## [WHAT NEEDS TO BE DONE]
Pull each line containing "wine" out of the data and copy it.
*** INFORMATION PROVIDED ***
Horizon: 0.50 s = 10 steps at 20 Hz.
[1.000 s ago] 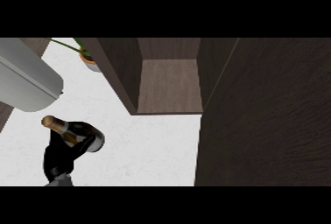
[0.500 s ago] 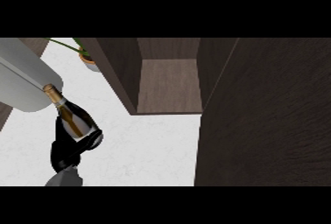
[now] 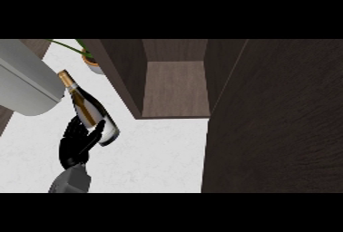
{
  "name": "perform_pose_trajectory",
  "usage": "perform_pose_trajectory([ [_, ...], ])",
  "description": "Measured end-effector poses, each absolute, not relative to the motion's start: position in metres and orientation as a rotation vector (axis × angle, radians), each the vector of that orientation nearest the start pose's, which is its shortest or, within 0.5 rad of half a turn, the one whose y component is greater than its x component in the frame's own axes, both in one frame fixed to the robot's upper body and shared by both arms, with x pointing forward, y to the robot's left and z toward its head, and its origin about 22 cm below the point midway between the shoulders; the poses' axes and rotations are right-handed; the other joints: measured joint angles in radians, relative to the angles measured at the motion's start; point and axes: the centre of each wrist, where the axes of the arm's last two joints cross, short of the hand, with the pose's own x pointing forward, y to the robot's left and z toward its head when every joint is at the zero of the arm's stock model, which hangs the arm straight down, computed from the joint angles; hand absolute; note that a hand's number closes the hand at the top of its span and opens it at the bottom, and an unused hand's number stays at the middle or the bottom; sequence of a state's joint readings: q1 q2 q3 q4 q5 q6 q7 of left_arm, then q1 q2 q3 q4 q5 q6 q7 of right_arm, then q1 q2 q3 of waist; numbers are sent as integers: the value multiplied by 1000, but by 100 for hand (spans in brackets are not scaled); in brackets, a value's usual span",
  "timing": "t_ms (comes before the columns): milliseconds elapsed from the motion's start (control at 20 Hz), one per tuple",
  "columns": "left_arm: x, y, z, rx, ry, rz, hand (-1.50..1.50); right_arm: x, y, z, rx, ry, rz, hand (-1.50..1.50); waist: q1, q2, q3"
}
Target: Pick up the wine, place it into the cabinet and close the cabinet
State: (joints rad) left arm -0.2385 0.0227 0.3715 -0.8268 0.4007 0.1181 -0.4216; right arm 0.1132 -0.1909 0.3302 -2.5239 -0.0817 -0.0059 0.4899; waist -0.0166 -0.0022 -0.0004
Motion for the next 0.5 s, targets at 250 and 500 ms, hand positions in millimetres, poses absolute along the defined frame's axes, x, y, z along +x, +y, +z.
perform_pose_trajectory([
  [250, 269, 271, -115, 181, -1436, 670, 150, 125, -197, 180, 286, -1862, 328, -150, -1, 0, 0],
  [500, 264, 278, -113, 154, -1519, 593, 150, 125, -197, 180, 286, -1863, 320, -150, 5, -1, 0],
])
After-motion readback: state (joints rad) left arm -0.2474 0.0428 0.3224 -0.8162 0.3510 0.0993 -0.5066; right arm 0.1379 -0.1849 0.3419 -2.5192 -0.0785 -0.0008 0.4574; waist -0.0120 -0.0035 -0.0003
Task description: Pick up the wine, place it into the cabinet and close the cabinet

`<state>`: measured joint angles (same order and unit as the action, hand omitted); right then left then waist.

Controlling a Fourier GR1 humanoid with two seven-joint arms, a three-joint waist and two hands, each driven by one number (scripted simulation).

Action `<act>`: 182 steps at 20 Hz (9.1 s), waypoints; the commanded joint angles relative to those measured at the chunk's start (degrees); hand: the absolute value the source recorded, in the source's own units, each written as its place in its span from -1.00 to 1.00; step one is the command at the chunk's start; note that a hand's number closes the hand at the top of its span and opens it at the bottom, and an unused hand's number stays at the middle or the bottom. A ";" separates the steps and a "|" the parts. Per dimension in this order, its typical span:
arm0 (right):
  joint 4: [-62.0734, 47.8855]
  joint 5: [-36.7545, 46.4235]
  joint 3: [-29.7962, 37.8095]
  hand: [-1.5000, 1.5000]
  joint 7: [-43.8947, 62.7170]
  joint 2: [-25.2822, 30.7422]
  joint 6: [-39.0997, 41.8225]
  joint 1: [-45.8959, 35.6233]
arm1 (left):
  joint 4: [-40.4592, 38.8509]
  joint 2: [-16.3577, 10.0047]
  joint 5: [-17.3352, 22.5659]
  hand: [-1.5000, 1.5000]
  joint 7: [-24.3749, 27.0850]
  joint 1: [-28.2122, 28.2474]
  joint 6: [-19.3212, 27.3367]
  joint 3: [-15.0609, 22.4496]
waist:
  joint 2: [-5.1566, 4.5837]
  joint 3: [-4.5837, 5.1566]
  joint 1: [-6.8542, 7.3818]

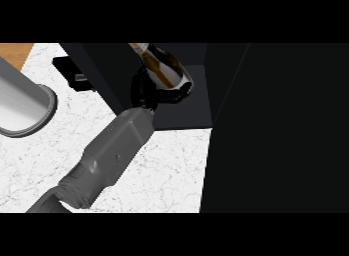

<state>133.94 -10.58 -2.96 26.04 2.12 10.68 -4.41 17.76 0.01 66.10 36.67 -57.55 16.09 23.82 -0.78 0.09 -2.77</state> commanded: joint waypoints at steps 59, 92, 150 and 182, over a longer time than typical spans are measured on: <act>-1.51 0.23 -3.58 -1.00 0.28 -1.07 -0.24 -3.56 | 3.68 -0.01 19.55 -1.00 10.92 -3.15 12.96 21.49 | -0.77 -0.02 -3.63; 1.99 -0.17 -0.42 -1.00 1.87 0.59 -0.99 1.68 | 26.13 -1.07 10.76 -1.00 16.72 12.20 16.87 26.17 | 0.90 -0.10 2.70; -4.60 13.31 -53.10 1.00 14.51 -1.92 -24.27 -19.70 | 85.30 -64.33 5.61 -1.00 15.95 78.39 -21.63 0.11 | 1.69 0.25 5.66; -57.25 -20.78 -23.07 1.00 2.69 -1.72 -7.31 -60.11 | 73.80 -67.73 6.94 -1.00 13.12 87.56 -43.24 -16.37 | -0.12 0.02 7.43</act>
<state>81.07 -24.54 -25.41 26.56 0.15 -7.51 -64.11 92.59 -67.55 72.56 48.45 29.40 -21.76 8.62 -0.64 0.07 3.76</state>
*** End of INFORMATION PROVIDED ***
## [THE COMPLETED TASK]
Target: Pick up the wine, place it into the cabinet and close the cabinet
Task description: Pick up the wine, place it into the cabinet and close the cabinet

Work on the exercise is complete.